*** Opening of Raw data ***

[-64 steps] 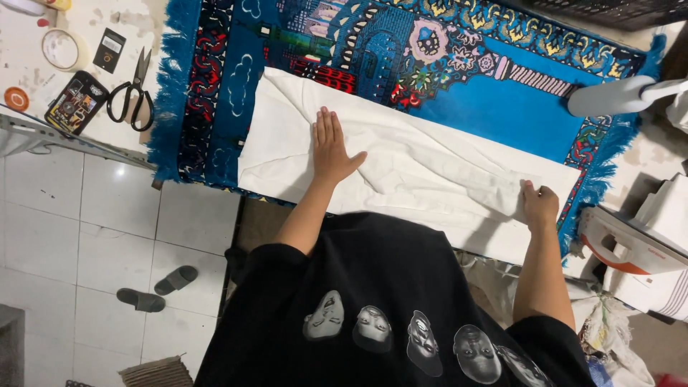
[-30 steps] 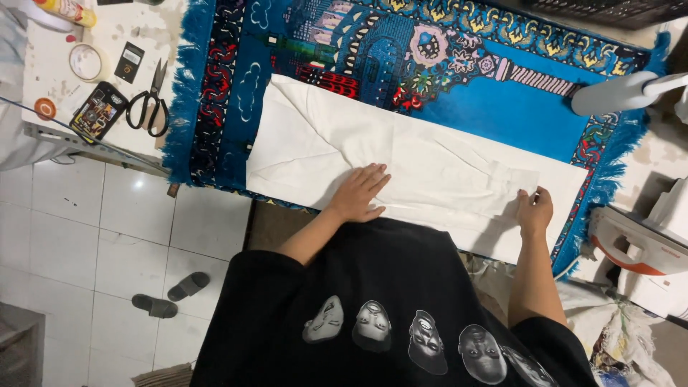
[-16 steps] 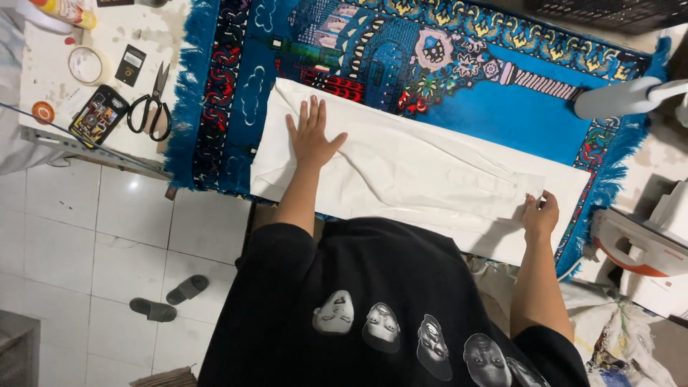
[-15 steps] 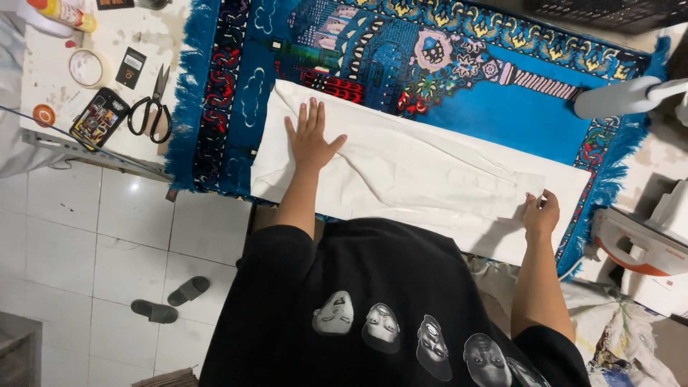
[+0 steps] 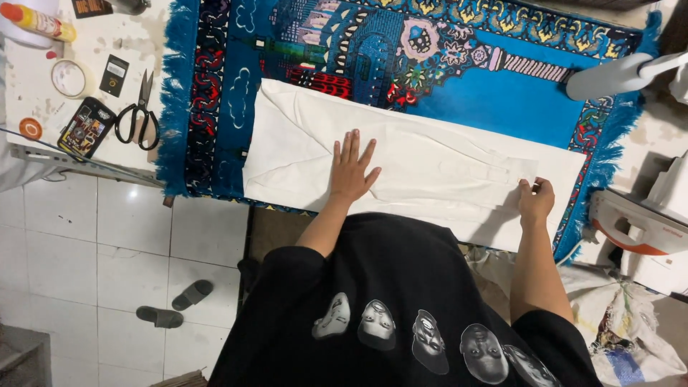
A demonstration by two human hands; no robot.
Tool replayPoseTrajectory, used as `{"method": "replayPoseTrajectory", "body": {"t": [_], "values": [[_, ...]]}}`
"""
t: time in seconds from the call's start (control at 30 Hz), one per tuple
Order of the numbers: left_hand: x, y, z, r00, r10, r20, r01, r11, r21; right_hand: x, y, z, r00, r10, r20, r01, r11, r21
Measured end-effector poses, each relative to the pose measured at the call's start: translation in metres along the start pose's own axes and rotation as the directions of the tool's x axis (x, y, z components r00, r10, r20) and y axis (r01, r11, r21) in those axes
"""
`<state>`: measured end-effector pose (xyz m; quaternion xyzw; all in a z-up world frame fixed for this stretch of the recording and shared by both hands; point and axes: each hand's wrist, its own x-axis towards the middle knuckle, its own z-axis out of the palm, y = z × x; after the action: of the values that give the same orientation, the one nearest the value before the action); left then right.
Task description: A person irons and folds a white shirt on a patterned mat using a spray bottle and an electric iron.
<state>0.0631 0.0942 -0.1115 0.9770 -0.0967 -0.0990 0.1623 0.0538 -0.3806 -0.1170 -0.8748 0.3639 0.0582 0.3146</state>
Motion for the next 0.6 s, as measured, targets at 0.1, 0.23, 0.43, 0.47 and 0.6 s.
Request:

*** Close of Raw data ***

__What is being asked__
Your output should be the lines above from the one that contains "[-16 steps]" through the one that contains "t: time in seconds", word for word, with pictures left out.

__Output of the task__
[-16 steps] 
[-15 steps] 
[+0 steps] 
A demonstration by two human hands; no robot.
Tool replayPoseTrajectory, used as `{"method": "replayPoseTrajectory", "body": {"t": [_], "values": [[_, ...]]}}`
"""
t: time in seconds from the call's start (control at 30 Hz), one per tuple

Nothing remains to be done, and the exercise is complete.